Als Deutschland im August 1914 in den Ersten Weltkrieg eintrat, begann für viele Familien eine Zeit des Bangens, die nur zu oft in eine Zeit der Trauer umschlug. Ende Oktober erhielt Familie Kollwitz die Nachricht vom Tod des Sohnes Peter, der als Kriegsfreiwilliger an der belgischen Front gefallen war. Eine Zäsur für Käthe Kollwitz, die ihren Mann überredet hatte, dem noch nicht volljährigen Sohn die Erlaubnis zur Kriegsteilnahme zu erteilen. In den folgenden Jahren setzte sie sich mit ihrer Trauer, ihrem Schuldgefühl und den Kriegsfolgen künstlerisch auseinander und vollendete 1922 die sieben Holzschnitte der Folge Krieg.

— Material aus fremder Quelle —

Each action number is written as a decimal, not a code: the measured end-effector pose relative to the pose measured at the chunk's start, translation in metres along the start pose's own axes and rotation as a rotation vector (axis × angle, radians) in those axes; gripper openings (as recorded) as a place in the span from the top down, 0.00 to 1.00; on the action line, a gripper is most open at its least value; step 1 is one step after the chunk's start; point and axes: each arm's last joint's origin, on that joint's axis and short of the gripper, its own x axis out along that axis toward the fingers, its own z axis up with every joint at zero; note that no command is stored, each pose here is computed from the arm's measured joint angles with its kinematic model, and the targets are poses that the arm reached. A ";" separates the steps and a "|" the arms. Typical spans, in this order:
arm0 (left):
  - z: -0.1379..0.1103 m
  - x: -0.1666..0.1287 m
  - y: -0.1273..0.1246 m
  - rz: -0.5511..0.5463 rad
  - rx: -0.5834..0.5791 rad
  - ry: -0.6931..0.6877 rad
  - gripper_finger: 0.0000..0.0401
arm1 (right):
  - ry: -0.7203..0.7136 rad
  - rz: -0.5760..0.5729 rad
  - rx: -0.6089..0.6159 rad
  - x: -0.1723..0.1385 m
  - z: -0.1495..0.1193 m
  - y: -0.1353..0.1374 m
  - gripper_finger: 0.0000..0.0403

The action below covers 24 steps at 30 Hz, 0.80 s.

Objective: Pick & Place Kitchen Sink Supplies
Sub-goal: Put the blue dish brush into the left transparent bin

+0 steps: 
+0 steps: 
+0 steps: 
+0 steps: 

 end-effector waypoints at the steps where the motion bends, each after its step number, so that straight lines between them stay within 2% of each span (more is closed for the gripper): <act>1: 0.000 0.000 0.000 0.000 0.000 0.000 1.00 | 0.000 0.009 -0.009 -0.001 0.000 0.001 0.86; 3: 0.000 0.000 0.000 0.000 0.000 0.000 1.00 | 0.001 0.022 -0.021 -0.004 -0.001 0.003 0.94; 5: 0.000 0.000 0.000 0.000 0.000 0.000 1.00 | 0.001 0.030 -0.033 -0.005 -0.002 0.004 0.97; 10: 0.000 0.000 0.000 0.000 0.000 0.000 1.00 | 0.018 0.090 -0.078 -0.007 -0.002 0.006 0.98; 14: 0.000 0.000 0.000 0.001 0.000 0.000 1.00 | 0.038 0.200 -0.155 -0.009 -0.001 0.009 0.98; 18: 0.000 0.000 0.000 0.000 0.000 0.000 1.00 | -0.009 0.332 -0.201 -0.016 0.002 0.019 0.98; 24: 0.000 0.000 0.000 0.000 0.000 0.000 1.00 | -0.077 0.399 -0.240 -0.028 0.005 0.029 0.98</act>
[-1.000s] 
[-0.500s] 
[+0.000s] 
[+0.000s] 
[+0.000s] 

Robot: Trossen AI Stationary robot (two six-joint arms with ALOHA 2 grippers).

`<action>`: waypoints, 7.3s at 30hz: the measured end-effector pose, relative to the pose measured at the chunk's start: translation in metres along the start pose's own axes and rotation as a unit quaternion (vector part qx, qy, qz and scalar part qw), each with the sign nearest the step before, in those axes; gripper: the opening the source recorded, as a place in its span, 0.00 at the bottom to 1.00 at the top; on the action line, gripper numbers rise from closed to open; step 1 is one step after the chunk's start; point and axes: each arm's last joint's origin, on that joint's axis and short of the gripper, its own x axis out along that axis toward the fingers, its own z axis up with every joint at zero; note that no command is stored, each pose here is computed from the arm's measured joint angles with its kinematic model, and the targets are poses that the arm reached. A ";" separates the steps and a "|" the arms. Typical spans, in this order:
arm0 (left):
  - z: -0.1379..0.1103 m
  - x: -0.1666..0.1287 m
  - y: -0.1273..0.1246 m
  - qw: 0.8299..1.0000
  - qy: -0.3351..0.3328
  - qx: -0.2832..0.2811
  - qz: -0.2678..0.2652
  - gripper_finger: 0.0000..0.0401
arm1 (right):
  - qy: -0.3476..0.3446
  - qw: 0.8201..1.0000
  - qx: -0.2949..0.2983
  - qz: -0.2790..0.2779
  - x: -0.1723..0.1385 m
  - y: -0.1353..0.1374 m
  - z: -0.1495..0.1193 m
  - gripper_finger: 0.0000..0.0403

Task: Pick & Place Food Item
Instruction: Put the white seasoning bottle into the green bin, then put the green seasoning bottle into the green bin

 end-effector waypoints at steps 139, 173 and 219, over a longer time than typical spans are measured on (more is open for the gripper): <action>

Der jüngere Sohn Peter (1896-1914) wollte Künstler werden. Zum Wintersemester 1913 nahm er sein Studium an der Kunstgewerbeschule auf. Bei Kriegsausbruch im August 1914 kehrten der 18-jährige Peter und seine Freunde unverzüglich vom Wanderurlaub aus Norwegen zurück, um sich als Kriegsfreiwillige zu melden.
Da Peter noch minderjährig war, benötigte er dafür die Erlaubnis seiner Eltern. Karl Kollwitz wollte sie ihm verweigern, aber mit der Unterstützung seiner Mutter schaffte es Peter, ihn zu überreden. Zu dieser Zeit war die Familie noch davon überzeugt, dass es sich um einen notwendigen und kurzen Verteidigungskrieg handelte. Nach einer Grundausbildung in Wünsdorf und Neuruppin ging es im Oktober an die Front nach Belgien. In der Nacht vom 22. auf den 23. Oktober 1914 starb Peter.
Die obige Abbildung zeigt die Entwurfsskizze zum gleichnamigen zweiten Blatt der Folge Krieg von 1922/23. Im Gegensatz zur endgültigen Holzschnittfassung (Abb. unten) zeigt dieser Bleistiftentwurf nur vier Gestalten: den trommelschlagenden Tod und drei Kriegsfreiwillige, die vom Tod mitgerissen werden. Im Holzschnitt stehen die fünf jungen Männer, die dem Tod folgen für ihren Sohn Peter und dessen im Krieg gefallene Freunde.
Die obige Abbildung zeigt eine Studie zur Lithografie Mütter (Abb. unten) von 1919, welches Käthe Kollwitz für den Zyklus Krieg arbeitete und schließlich verworfen hat.
Wie so oft hat Käthe Kollwitz auch für diese Studie sich selbst und ihre Kinder als Vorbild genommen. In ihrem Tagebuch hielt sie am 6. Februar 1919 fest: „Ich habe die Mutter gezeichnet, die ihre beiden Kinder umschließt, ich bin es mit meinen eigenen leibgeborenen Kindern, mit Peterchen.“ Nachdem sie im Sommer 1920 Barlachs Holzschnitte gesehen hatte, führte sie den Kriegszyklus in der Technik des Holzschnitts zu Ende.
Anders als beim Holzschnitt sind die Mütter in der vorangegangenen, verworfenen Lithografie in gestaffelter Form und nebeneinander angeordnet. Sie wirken weniger einheitlich und wehrhaft als in der Holzschnittfassung und in der Plastik Der Turm der Mütter.